Recorded data
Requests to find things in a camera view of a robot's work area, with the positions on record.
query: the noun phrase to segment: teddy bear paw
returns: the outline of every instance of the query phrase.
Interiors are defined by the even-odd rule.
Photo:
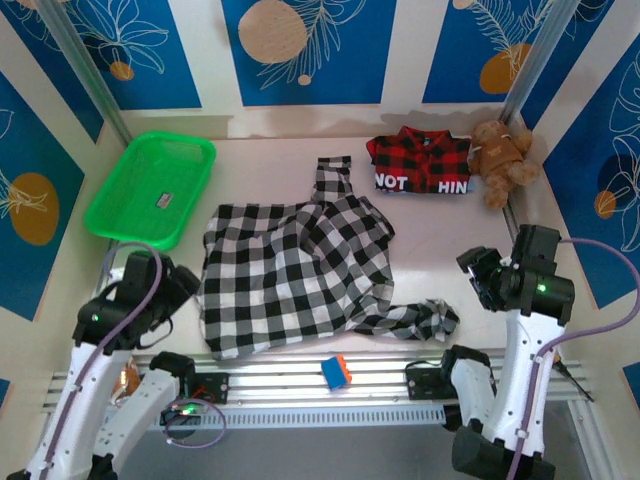
[[[484,202],[489,208],[503,208],[508,198],[509,194],[505,190],[488,190],[484,194]]]
[[[531,162],[515,162],[509,167],[509,178],[517,185],[531,185],[540,174],[540,167]]]

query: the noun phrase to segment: small blue block
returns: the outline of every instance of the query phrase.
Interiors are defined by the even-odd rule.
[[[343,364],[340,363],[338,357],[331,357],[329,360],[325,360],[321,363],[321,366],[324,378],[329,385],[329,390],[335,390],[349,384],[351,375],[349,375],[348,371],[345,371],[346,369],[343,368]]]

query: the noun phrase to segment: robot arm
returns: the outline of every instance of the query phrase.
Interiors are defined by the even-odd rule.
[[[155,274],[149,255],[132,253],[121,282],[110,285],[78,313],[75,346],[60,401],[38,450],[25,470],[9,480],[113,480],[127,456],[162,410],[179,395],[190,396],[195,384],[192,359],[173,353],[157,355],[135,393],[107,425],[105,410],[113,386],[140,338],[167,321],[198,289],[198,279],[186,268],[161,256],[162,277],[151,302],[138,317],[107,344],[91,365],[81,387],[77,375],[103,338],[129,314],[149,291]],[[115,298],[109,294],[117,287]],[[68,411],[67,399],[75,392]],[[64,421],[61,434],[56,426]],[[53,456],[47,459],[51,443]]]
[[[544,462],[543,416],[554,350],[538,358],[543,345],[562,336],[574,299],[573,283],[556,277],[554,257],[560,235],[523,225],[509,259],[494,249],[475,248],[458,257],[471,275],[482,305],[507,314],[507,348],[497,391],[489,358],[454,346],[445,352],[441,376],[456,389],[462,427],[453,445],[453,467],[484,480],[506,478],[518,439],[524,438],[518,479],[552,480],[555,467]],[[540,362],[533,415],[526,430],[528,383]]]

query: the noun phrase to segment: metal rail
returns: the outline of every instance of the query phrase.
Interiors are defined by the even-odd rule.
[[[503,350],[487,352],[499,384],[504,361]],[[441,352],[352,353],[345,360],[353,376],[348,388],[330,392],[320,370],[320,362],[332,354],[256,355],[245,360],[216,362],[206,355],[195,356],[198,372],[229,373],[226,408],[252,410],[265,408],[369,407],[399,405],[443,405],[451,402],[415,402],[409,400],[405,384],[405,366],[415,360],[437,363]],[[137,356],[142,373],[151,356]],[[585,373],[578,361],[566,361],[572,375],[588,390]],[[43,409],[51,412],[58,403],[66,373],[54,375]],[[550,401],[579,400],[575,387],[557,375],[551,376]]]

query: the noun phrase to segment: white table surface
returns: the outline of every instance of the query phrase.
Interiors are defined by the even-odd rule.
[[[374,189],[374,171],[365,149],[368,138],[224,140],[214,142],[218,154],[211,179],[180,244],[169,254],[200,276],[202,235],[222,203],[296,203],[311,195],[318,157],[350,155],[355,194],[366,196],[389,219],[396,231],[390,242],[395,280],[394,304],[443,298],[460,316],[450,342],[479,349],[506,344],[504,314],[482,309],[456,257],[479,245],[507,255],[511,240],[501,211],[489,211],[478,193],[467,195],[388,195]],[[124,260],[123,252],[118,264]],[[169,350],[183,354],[208,353],[200,331],[198,309],[190,300],[174,315],[173,334],[145,353]],[[167,332],[165,326],[146,335],[149,344]],[[428,342],[400,341],[342,333],[266,353],[390,352],[443,349]]]

** Problem statement **
Please copy every record above exactly, but leave the pictures out.

** Written reply **
Requests to find things in a camera view of a robot's work area, with the positions on record.
query: the noun phrase to segment: teddy bear paw
returns: the outline of every instance of the query phrase.
Interiors are defined by the even-odd rule.
Photo:
[[[484,202],[489,208],[503,208],[508,198],[509,194],[505,190],[488,190],[484,194]]]
[[[531,162],[515,162],[509,167],[509,178],[517,185],[531,185],[540,174],[540,167]]]

query: the noun phrase to segment: small blue block
returns: the outline of every instance of the query phrase.
Interiors are defined by the even-odd rule.
[[[343,364],[340,363],[338,357],[331,357],[329,360],[325,360],[321,363],[321,366],[324,378],[329,385],[329,390],[335,390],[349,384],[351,375],[349,375],[348,371],[345,371],[346,369],[343,368]]]

query: the noun phrase to segment: robot arm
returns: the outline of every instance of the query phrase.
Interiors are defined by the even-odd rule.
[[[155,274],[149,255],[132,253],[121,282],[110,285],[78,313],[75,346],[60,401],[38,450],[25,470],[9,480],[113,480],[127,456],[162,410],[179,395],[190,396],[195,384],[192,359],[173,353],[157,355],[135,393],[107,425],[105,410],[113,386],[140,338],[167,321],[198,289],[198,279],[186,268],[161,256],[162,277],[151,302],[138,317],[107,344],[91,365],[81,387],[77,375],[103,338],[129,314],[149,291]],[[115,298],[109,294],[117,287]],[[68,411],[67,399],[75,392]],[[64,421],[61,434],[56,426]],[[53,456],[47,459],[51,443]]]
[[[544,462],[543,416],[554,350],[538,358],[543,345],[562,336],[574,299],[573,283],[556,277],[554,257],[560,235],[523,225],[509,259],[494,249],[475,248],[458,257],[471,275],[482,305],[507,314],[507,348],[497,391],[489,358],[454,346],[445,352],[441,376],[456,389],[462,427],[453,445],[453,467],[484,480],[506,478],[518,439],[524,438],[518,479],[552,480],[555,467]],[[540,362],[533,415],[526,430],[528,383]]]

query: the noun phrase to segment: metal rail
returns: the outline of every instance of the query phrase.
Interiors are defined by the even-odd rule.
[[[503,350],[487,352],[499,384],[504,361]],[[441,352],[352,353],[345,360],[353,376],[348,388],[330,392],[320,370],[320,362],[332,354],[256,355],[245,360],[216,362],[206,355],[195,356],[198,372],[229,373],[226,408],[252,410],[265,408],[369,407],[399,405],[443,405],[451,402],[415,402],[409,400],[405,384],[405,366],[415,360],[437,363]],[[137,356],[142,373],[151,356]],[[585,373],[578,361],[566,361],[572,375],[588,390]],[[43,409],[51,412],[58,403],[66,373],[54,375]],[[550,401],[579,400],[575,387],[557,375],[551,376]]]

query: the noun phrase to segment: white table surface
returns: the outline of every instance of the query phrase.
Interiors are defined by the even-odd rule.
[[[374,189],[374,171],[365,149],[368,138],[224,140],[214,142],[218,154],[211,179],[180,244],[169,254],[200,276],[202,235],[222,203],[296,203],[311,195],[318,157],[350,155],[355,194],[366,196],[389,219],[396,231],[390,242],[395,280],[394,304],[443,298],[460,316],[450,342],[479,349],[506,344],[504,314],[482,309],[456,257],[479,245],[507,255],[511,240],[501,211],[489,211],[478,193],[467,195],[388,195]],[[124,260],[123,252],[118,264]],[[169,350],[183,354],[208,353],[200,331],[198,309],[190,300],[174,315],[173,334],[145,353]],[[167,332],[165,326],[146,335],[149,344]],[[428,342],[400,341],[342,333],[266,353],[390,352],[443,349]]]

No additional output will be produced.